┌────────
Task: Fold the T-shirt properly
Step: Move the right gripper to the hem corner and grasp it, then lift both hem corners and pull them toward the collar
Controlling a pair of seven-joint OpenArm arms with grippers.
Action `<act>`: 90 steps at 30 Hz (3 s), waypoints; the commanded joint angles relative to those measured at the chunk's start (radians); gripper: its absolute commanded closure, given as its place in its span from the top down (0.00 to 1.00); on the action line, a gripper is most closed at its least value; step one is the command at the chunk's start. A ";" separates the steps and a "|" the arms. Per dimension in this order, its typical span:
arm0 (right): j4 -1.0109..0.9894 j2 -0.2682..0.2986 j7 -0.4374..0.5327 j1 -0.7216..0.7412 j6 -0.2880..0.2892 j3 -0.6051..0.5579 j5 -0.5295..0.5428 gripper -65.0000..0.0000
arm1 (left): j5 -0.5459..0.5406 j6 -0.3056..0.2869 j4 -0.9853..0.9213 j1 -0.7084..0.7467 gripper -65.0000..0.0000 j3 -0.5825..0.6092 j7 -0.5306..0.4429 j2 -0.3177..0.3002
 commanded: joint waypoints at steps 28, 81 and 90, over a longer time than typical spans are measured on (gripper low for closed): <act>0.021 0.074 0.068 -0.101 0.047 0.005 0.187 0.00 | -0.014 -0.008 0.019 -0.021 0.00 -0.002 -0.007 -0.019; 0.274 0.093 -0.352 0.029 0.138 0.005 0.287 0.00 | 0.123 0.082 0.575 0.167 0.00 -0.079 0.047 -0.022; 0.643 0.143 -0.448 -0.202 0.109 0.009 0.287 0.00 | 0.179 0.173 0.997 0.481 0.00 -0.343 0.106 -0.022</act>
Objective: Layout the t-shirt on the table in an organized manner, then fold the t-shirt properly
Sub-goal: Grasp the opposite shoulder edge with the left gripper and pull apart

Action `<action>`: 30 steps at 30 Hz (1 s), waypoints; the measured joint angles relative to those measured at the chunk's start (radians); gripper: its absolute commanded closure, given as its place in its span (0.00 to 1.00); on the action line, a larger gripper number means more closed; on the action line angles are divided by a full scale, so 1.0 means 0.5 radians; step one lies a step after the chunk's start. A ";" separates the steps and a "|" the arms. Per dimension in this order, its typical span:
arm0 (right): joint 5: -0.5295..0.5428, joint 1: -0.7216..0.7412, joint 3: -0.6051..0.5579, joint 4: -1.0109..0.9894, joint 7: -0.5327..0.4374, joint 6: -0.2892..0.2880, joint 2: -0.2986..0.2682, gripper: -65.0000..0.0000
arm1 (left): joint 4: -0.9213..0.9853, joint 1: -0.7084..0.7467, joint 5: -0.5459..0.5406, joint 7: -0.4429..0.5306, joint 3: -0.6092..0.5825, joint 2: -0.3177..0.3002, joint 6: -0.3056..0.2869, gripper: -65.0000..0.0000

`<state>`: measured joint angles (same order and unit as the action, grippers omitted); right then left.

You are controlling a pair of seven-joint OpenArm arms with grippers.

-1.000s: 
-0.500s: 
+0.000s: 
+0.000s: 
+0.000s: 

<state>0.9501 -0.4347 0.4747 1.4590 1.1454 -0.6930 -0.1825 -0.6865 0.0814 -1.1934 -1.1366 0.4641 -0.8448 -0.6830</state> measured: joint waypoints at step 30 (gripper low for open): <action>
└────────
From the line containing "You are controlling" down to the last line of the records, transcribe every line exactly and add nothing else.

§ **Solution to this task**:
You are controlling a pair of seven-joint OpenArm arms with grippers.

-1.000s: 
-0.500s: 
+0.000s: 
+0.000s: 
+0.000s: 

<state>0.9501 -0.4347 0.4747 1.4590 1.1454 -0.6930 -0.1825 -0.6865 0.0814 -1.1934 -1.1366 0.4641 -0.8448 -0.6830</state> measured: joint waypoints at step 30 (gripper low for open): <action>

At this stage, the exercise is finished.